Siamo in lungo Argine Polcevera, sotto a dove c'era il Morandi e dove adesso c'è il nuovo ponte, il San Giorgio.

Appena messo piede dentro il grande capannone, dentro questo hangar, un cimitero di cemento, ci si trova subito davanti ai grossi pezzi di calcestruzzi e i cavi arrugginiti: i resti del ponte, un pugno allo stomaco, un monumento all'incuria che ha ucciso 43 innocenti, bambini, donne, mamme, figli, papà, lavoratori, turisti, famiglie intere, che hanno avuto l'unica colpa di passare sul ponte a quell'ora di quel maledetto giorno, sotto quella pioggia battente.

Nel capannone il silenzio è assoluto, interrotto solo dal ticchettio della pioggia che batte sul tetto.

Subito davanti, e non può essere un caso, il reperto B132, un blocco di calcestruzzo con un grumo di fili arrugginiti, fra le prove più importanti per spiegare il crollo e la tragedia.

Trovarsi davanti a quel pezzo di cemento "ammalorato", come lo definiscono i periti, lascia senza fiato.

Dal video più importante dell'indagine, quello della Ferrometal, si evidenzia che il distacco del ponte sarebbe partito proprio da reperto B132, dalla parte più alta dell'antenna", gli stralli della pila nove, l'inizio della fine.
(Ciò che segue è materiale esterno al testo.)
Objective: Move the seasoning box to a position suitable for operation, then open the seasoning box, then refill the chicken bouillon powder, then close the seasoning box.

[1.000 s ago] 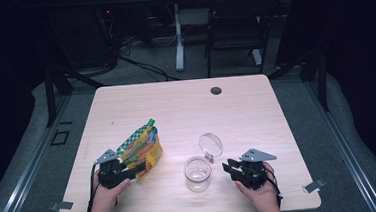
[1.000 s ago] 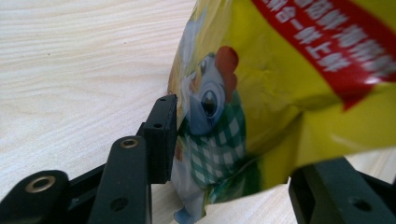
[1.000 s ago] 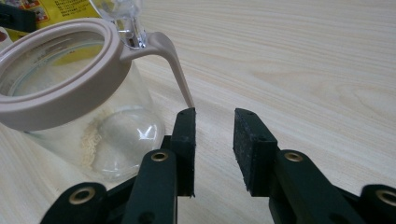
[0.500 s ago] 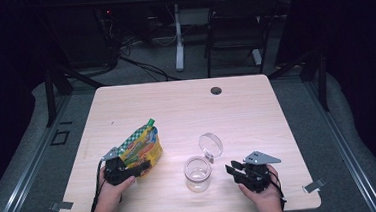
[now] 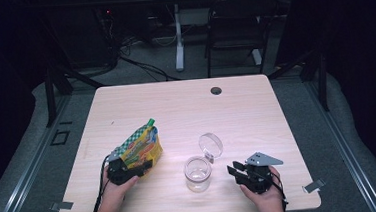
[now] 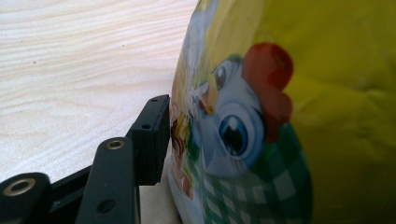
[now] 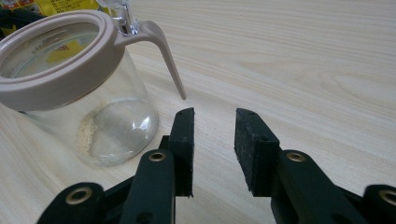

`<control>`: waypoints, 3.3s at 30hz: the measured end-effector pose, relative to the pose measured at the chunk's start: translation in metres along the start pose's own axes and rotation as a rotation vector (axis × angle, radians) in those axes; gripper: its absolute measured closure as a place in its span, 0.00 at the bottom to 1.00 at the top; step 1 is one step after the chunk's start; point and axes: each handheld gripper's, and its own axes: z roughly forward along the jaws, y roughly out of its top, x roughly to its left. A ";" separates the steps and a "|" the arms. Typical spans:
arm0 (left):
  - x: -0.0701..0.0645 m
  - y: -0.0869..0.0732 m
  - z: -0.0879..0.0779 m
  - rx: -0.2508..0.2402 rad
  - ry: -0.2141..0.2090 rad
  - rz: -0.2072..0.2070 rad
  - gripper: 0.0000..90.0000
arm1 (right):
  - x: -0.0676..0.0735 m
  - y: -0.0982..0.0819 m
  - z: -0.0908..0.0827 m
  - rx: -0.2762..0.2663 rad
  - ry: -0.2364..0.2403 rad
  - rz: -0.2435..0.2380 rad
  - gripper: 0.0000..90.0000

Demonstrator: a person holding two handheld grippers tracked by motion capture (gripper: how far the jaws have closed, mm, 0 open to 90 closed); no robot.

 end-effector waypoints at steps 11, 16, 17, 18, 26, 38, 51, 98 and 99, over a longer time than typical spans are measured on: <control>-0.001 0.000 0.000 -0.046 0.008 0.016 0.53 | 0.000 -0.001 -0.001 -0.001 -0.005 0.002 0.76; -0.001 0.001 0.001 -0.043 0.008 0.023 0.56 | 0.000 -0.002 -0.001 -0.008 -0.008 0.004 0.76; -0.001 0.001 0.001 -0.045 0.009 0.024 0.56 | 0.000 -0.002 -0.002 -0.007 -0.007 0.006 0.76; -0.001 0.001 0.001 -0.046 0.009 0.025 0.56 | 0.000 -0.002 -0.002 -0.002 -0.007 0.004 0.76; -0.003 0.002 0.003 -0.056 0.025 0.041 0.59 | -0.001 -0.003 -0.004 -0.008 -0.012 0.011 0.76; -0.007 0.004 0.002 -0.053 0.050 0.072 0.63 | -0.001 -0.004 -0.004 -0.006 -0.016 0.007 0.76; -0.002 0.004 -0.017 -0.044 0.069 0.087 0.65 | 0.005 0.006 0.005 -0.021 0.008 -0.007 0.76; -0.040 0.019 -0.049 -0.062 0.164 0.308 0.66 | 0.010 0.009 0.005 -0.027 0.024 -0.020 0.75; -0.042 0.020 -0.050 -0.062 0.177 0.322 0.66 | 0.010 0.009 0.004 -0.028 0.024 -0.026 0.75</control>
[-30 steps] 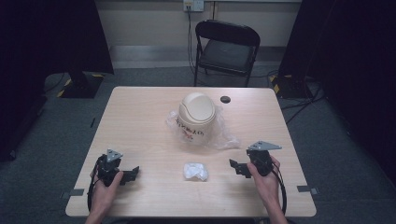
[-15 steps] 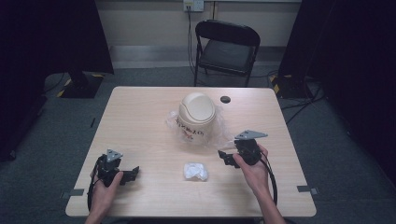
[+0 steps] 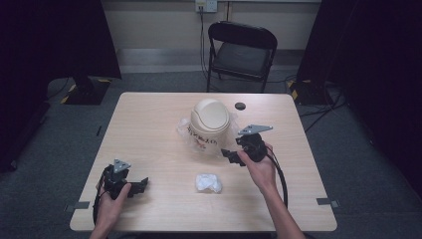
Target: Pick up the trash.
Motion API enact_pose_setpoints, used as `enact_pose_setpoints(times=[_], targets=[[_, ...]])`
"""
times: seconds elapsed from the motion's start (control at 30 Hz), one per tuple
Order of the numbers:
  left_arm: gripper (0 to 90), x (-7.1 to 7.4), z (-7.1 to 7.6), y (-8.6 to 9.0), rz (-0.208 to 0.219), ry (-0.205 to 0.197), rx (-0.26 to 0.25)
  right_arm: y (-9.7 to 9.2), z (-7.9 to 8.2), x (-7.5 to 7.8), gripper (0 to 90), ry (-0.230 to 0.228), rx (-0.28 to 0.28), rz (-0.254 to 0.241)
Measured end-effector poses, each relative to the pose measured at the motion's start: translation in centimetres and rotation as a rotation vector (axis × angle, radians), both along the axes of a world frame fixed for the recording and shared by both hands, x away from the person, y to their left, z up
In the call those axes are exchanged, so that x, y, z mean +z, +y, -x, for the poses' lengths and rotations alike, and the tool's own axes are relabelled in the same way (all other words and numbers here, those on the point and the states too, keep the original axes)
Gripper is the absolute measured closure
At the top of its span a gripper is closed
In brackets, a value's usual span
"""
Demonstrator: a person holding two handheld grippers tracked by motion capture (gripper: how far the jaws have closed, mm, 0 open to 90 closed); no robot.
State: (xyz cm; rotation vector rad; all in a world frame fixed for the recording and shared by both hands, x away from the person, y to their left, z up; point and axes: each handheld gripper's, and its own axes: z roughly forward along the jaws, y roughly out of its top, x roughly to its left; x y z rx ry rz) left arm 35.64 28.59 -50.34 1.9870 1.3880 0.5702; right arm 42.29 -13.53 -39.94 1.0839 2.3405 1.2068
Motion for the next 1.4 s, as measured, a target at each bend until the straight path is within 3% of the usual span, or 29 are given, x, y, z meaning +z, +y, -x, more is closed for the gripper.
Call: enact_pose_setpoints(times=[0.27,0.53,1.0,1.3,1.4], targets=[[0.0,0.0,0.0,0.0,-0.001,0.0,-0.002,1.6,-2.5,3.2,27.4,-0.041,0.035,-0.026],[0.0,0.0,0.0,0.1,0.0,-0.001,-0.006,3.7,-4.2,4.3,27.1,-0.062,0.076,-0.006],[0.0,0.0,0.0,0.1,-0.003,-0.001,-0.01,5.0,-5.9,2.4,26.5,-0.042,0.082,-0.012],[0.0,0.0,0.0,0.1,-0.002,-0.001,-0.011,6.5,-6.8,1.4,17.8,-0.031,0.1,0.008],[0.0,0.0,0.0,0.1,-0.002,-0.002,-0.01,6.9,-6.9,1.1,13.9,-0.051,0.069,0.033]])
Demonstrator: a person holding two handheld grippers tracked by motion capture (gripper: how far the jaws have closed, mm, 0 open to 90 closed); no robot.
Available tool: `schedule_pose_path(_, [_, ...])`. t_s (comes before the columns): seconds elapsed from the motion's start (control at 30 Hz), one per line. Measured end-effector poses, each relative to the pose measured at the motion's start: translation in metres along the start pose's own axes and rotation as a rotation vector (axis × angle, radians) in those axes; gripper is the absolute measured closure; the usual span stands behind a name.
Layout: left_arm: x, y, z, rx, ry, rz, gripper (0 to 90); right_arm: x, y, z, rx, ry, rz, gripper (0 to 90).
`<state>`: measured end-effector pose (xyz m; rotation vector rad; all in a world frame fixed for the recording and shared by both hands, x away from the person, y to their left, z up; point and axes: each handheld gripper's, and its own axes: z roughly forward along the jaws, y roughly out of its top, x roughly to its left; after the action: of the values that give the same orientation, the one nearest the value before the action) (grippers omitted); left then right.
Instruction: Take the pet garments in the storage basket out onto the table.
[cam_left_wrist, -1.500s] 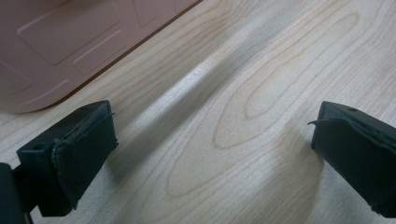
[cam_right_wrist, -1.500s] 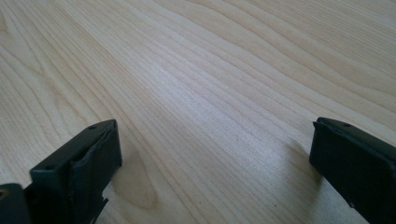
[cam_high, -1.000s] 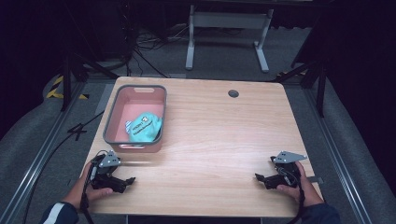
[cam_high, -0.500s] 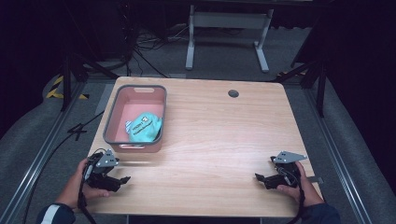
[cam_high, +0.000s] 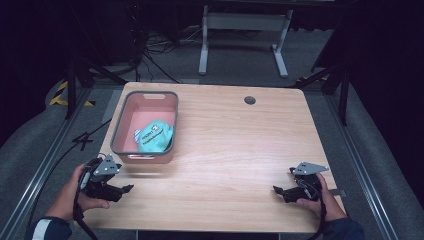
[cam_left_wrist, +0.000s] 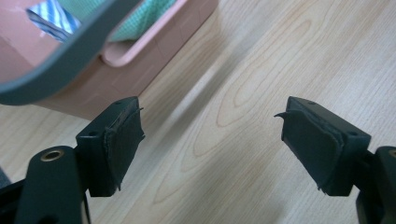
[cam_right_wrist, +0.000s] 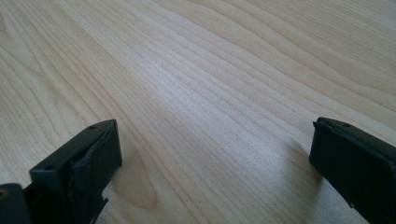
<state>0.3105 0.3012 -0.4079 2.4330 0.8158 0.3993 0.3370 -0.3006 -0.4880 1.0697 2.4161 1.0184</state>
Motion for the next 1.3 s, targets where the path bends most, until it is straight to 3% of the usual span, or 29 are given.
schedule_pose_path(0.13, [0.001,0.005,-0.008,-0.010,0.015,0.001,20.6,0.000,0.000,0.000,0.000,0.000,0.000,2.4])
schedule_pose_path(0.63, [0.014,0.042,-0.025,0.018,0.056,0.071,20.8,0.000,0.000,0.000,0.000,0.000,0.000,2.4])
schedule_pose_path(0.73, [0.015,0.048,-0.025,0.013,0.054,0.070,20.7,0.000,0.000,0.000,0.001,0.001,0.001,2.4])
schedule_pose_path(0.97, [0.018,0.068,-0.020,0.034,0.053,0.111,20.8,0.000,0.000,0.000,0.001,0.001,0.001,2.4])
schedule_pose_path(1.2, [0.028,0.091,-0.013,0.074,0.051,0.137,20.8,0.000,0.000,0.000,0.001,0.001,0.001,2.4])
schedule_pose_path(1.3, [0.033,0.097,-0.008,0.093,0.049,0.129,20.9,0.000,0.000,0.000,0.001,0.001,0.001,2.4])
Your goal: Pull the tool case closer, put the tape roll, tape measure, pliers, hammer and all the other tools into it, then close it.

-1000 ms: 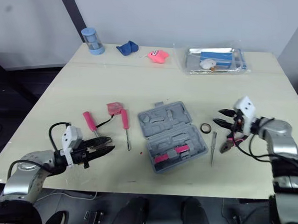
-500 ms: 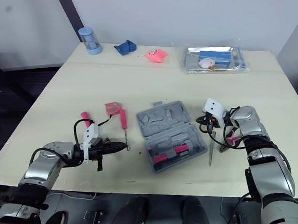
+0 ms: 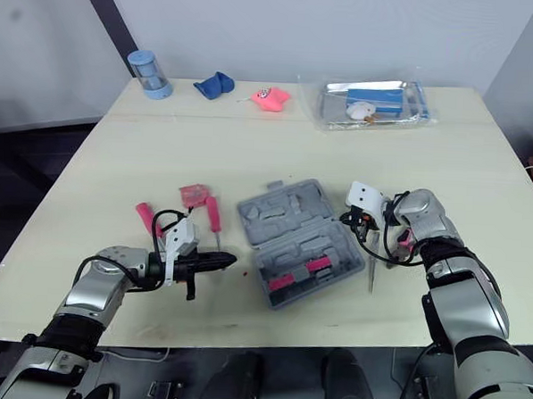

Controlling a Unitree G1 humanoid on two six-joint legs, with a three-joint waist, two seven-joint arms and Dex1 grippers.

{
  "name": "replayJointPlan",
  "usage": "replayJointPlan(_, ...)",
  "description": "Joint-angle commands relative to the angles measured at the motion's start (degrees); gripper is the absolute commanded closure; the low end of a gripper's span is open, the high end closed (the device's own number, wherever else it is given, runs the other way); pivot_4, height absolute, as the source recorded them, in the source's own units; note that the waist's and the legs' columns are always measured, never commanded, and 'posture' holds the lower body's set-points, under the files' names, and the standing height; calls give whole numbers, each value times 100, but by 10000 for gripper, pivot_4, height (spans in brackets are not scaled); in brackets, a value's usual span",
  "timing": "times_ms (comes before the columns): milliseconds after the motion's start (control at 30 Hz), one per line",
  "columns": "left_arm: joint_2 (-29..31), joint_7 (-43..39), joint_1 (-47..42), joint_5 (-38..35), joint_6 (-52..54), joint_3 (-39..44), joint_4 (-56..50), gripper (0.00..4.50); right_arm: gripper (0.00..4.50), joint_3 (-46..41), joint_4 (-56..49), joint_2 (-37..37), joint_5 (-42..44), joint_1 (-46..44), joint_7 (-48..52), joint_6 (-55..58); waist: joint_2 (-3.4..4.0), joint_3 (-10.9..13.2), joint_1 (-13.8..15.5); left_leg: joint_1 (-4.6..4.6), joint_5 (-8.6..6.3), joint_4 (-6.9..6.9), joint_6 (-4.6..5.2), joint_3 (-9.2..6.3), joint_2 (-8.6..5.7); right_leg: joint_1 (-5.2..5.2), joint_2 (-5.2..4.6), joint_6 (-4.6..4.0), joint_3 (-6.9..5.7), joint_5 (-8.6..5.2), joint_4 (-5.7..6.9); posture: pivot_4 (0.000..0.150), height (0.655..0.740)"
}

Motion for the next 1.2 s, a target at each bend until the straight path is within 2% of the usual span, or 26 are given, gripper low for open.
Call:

Più si cammina nel capannone e più si rimane sbigottiti
, ad ogni passo blocchi del Morandi, pezzi degli stralli, del cassone dell'impalcato, pezzi di catrame, di asfalto, cavi, guaine, blocchi di cemento di ogni dimensione.
Cilindri di calcestruzzo esaminati persino in sofisticati laboratori svizzeri. Un camposanto dove le lancette della vita sembrano ferme, ferme al quel tragico 14 agosto del 2018.

Davanti all'hangar, aldilà di un cancello, ancora i resti di due dei veicoli precipitati nel baratro, il camion che trasportava un rotolo di acciaio che per tanto tempo si credeva concausa del crollo e il cui autista è stato fra i pochi a salvarsi.
Più avanti un furgone bianco, dove invece hanno trovato la morte due giovani albanesi in viaggio per lavoro.
Dinanzi al deposito c'è quel che resta dell'isola ecologica dell'Amiu dove sono morti due dipendenti in prova, Bruno Casagrande e Mirko Vicini.

La mamma di Mirko, Paola, depone lì un mazzo di fiori ogni mese, ogni 14 del mese, un mazzo di fiori per il figlio, l'ultima vittima recuperata dopo giorni fra le macerie del Morandi.